Instructions for the task:
For the entries that follow, produce an exact copy with no pictures in it.

Segment Start: Input data

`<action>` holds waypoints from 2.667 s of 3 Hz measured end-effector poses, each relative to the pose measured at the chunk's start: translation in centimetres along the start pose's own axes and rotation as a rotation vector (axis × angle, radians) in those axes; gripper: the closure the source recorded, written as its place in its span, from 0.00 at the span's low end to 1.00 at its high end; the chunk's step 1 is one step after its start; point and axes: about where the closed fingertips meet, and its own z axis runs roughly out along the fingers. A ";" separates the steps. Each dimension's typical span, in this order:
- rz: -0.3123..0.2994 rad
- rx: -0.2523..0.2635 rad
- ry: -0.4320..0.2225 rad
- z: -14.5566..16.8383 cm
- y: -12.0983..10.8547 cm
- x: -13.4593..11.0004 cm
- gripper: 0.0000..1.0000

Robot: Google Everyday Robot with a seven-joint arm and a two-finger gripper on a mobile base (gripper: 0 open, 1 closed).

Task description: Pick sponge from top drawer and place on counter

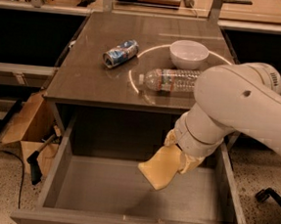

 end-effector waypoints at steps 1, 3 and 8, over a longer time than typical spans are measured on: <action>-0.003 0.014 0.028 -1.8 -0.2 0.2 1.00; -0.049 0.068 0.094 -6.4 -2.9 0.4 1.00; -0.025 0.176 0.257 -9.5 -15.9 9.3 1.00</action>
Offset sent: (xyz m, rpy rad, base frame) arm 0.0148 -0.0055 0.0721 -0.0518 -0.1148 0.0181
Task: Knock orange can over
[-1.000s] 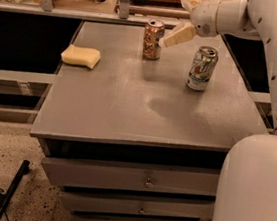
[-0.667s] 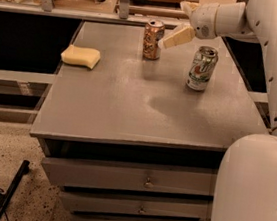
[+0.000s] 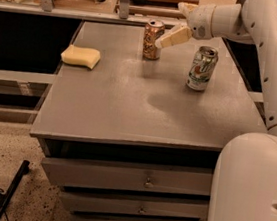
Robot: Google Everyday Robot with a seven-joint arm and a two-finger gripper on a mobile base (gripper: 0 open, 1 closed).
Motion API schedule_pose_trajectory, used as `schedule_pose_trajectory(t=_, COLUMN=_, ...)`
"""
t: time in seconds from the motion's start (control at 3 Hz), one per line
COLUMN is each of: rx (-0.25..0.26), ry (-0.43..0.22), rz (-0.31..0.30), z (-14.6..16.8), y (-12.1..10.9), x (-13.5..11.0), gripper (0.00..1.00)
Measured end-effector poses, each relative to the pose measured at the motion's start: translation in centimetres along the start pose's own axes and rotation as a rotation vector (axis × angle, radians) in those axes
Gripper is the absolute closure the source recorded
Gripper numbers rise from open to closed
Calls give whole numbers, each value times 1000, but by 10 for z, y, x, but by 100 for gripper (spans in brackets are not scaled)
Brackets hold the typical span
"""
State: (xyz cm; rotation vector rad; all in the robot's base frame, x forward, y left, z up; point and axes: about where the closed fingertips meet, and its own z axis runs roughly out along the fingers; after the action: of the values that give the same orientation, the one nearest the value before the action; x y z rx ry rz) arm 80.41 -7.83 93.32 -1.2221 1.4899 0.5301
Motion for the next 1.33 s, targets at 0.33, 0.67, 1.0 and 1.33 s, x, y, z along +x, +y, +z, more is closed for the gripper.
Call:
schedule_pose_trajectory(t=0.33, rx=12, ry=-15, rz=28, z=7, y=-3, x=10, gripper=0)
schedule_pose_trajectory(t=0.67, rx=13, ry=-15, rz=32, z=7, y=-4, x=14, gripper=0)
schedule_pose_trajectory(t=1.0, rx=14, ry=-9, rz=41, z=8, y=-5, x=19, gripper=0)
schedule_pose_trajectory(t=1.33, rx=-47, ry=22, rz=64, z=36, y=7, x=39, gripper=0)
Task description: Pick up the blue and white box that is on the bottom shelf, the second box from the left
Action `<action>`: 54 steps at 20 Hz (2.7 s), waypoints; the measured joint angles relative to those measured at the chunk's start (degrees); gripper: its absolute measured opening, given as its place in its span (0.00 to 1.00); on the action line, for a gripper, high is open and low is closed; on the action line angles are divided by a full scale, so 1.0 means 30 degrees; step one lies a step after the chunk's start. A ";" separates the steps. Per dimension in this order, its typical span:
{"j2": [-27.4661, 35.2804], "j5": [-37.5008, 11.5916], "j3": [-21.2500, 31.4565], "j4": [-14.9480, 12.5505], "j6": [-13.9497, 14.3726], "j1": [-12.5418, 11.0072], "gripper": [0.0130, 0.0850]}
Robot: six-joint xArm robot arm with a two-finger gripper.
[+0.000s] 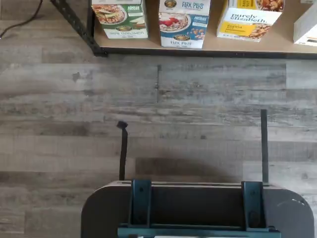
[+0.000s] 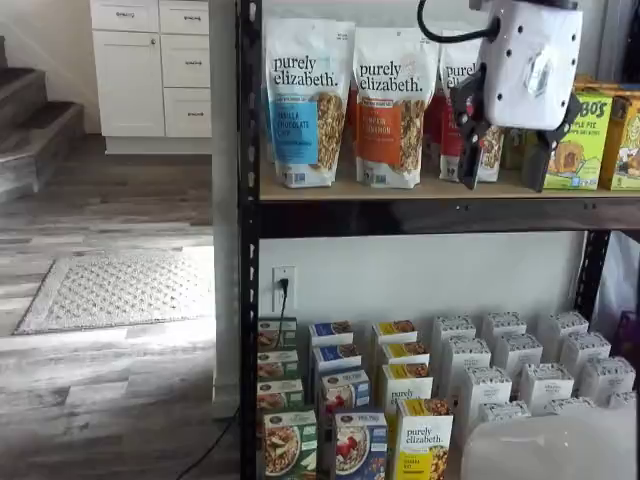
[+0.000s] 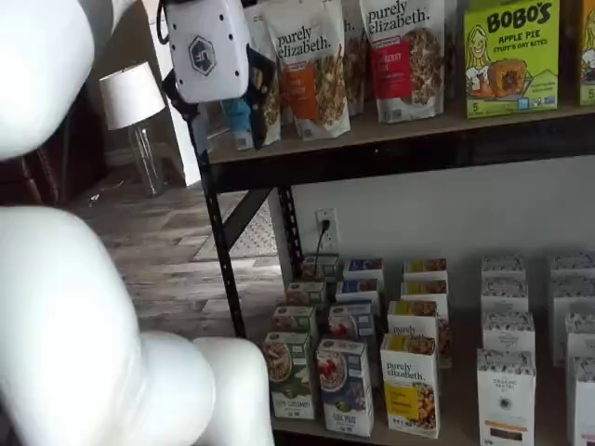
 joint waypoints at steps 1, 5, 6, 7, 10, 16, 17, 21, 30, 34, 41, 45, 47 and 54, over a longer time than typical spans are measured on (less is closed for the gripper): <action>0.0005 -0.0079 0.0075 -0.0038 0.0049 0.0069 1.00; -0.0059 -0.0657 0.0581 -0.0188 0.0256 0.0353 1.00; -0.0084 -0.0840 0.0740 -0.0208 0.0304 0.0415 1.00; -0.0080 -0.1017 0.0912 -0.0251 0.0372 0.0505 1.00; -0.0017 -0.1504 0.1450 -0.0400 0.0589 0.0789 1.00; -0.0073 -0.3251 0.3103 -0.0731 0.0856 0.1169 1.00; -0.0090 -0.3648 0.3452 -0.0748 0.0849 0.1169 1.00; -0.0096 -0.4881 0.4496 -0.0614 0.0695 0.1019 1.00; 0.0289 -0.7109 0.6231 -0.0520 0.0789 0.1197 1.00; -0.0001 -0.9055 0.7474 -0.0572 0.1166 0.1647 1.00; 0.0500 -1.0682 0.8576 -0.0621 0.1808 0.2337 1.00; 0.0864 -1.1526 0.9051 -0.0948 0.2203 0.2691 1.00; 0.1047 -1.1928 0.9271 -0.1070 0.2337 0.2802 1.00; 0.1723 -1.4116 1.0452 -0.0632 0.2010 0.2650 1.00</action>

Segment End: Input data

Expected output:
`<action>` holds waypoints from 2.667 s of 3 Hz measured end-effector poses, each relative to the pose measured at the chunk's start: translation in centimetres along the start pose's own axes and rotation as a rotation vector (axis × angle, radians) in those axes; gripper: the closure the source recorded, written as its place in its span, from 0.00 at the span's low end to 1.00 at its high end; the chunk's step 1 is one step after its start; point and axes: about where the closed fingertips meet, and its own z axis runs roughly out along the fingers. A ";" separates the steps. Each dimension's typical span, in this order:
- rz: -0.3123..0.2994 rad
- rx: -0.2523..0.2635 rad
- ry: -0.4320..0.2225 rad
- z: -14.5566..16.8383 cm
- y: -12.0983..10.8547 cm
- x: -13.4593..11.0004 cm
- gripper: 0.0000..1.0000

Robot: Google Everyday Robot with a seven-joint arm and a two-finger gripper on a mobile base (gripper: 0 open, 1 closed).

Task description: Pick sponge from top drawer and place on counter


 end-effector waypoints at steps 1, 3 and 8, over a longer time than typical spans are measured on: <action>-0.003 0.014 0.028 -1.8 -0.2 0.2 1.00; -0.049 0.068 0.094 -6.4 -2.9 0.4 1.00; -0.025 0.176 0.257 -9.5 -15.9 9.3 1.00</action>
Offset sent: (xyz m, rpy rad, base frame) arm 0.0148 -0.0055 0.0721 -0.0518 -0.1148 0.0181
Task: Knock orange can over
[-1.000s] 
[-0.667s] 
[+0.000s] 
Robot: Google Everyday Robot with a seven-joint arm and a two-finger gripper on a mobile base (gripper: 0 open, 1 closed).
Motion API schedule_pose_trajectory, used as `schedule_pose_trajectory(t=_, COLUMN=_, ...)`
"""
t: time in seconds from the motion's start (control at 3 Hz), one per line
COLUMN is each of: rx (-0.25..0.26), ry (-0.43..0.22), rz (-0.31..0.30), z (-14.6..16.8), y (-12.1..10.9), x (-13.5..11.0), gripper (0.00..1.00)
Measured end-effector poses, each relative to the pose measured at the motion's start: translation in centimetres along the start pose's own axes and rotation as a rotation vector (axis × angle, radians) in those axes
Gripper is the absolute closure the source recorded
Gripper numbers rise from open to closed
Calls give whole numbers, each value times 1000, but by 10 for z, y, x, but by 100 for gripper (spans in brackets are not scaled)
Brackets hold the typical span
"""
State: (xyz cm; rotation vector rad; all in the robot's base frame, x forward, y left, z up; point and axes: about where the closed fingertips meet, and its own z axis runs roughly out along the fingers; after the action: of the values that give the same orientation, the one nearest the value before the action; x y z rx ry rz) arm 80.41 -7.83 93.32 -1.2221 1.4899 0.5301
Motion for the next 1.33 s, targets at 0.33, 0.67, 1.0 and 1.33 s, x, y, z along +x, +y, +z, more is closed for the gripper.
Call:
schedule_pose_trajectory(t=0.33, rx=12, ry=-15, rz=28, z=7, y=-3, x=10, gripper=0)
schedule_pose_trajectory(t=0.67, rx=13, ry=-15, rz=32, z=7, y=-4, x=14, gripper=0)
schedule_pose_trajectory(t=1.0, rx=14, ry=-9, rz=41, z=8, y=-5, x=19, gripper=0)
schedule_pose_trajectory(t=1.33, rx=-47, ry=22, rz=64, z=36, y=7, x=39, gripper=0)
Task description: Pick up the blue and white box that is on the bottom shelf, the second box from the left
Action `<action>`: 54 steps at 20 Hz (2.7 s), waypoints; the measured joint angles relative to those measured at the chunk's start (degrees); gripper: its absolute measured opening, given as its place in its span (0.00 to 1.00); on the action line, for a gripper, high is open and low is closed; on the action line angles are divided by a full scale, so 1.0 means 30 degrees; step one lies a step after the chunk's start. A ";" separates the steps. Per dimension in this order, its typical span:
{"j2": [-27.4661, 35.2804], "j5": [-37.5008, 11.5916], "j3": [-21.2500, 31.4565], "j4": [-14.9480, 12.5505], "j6": [-13.9497, 14.3726], "j1": [-12.5418, 11.0072], "gripper": [0.0130, 0.0850]}
Robot: six-joint xArm robot arm with a two-finger gripper.
[+0.000s] 
[+0.000s] 
[+0.000s] 
 joint waypoints at steps 1, 5, 6, 7, 10, 16, 17, 21, 30, 34, 41, 45, 47 and 54, over a longer time than typical spans are measured on (less is closed for the gripper): <action>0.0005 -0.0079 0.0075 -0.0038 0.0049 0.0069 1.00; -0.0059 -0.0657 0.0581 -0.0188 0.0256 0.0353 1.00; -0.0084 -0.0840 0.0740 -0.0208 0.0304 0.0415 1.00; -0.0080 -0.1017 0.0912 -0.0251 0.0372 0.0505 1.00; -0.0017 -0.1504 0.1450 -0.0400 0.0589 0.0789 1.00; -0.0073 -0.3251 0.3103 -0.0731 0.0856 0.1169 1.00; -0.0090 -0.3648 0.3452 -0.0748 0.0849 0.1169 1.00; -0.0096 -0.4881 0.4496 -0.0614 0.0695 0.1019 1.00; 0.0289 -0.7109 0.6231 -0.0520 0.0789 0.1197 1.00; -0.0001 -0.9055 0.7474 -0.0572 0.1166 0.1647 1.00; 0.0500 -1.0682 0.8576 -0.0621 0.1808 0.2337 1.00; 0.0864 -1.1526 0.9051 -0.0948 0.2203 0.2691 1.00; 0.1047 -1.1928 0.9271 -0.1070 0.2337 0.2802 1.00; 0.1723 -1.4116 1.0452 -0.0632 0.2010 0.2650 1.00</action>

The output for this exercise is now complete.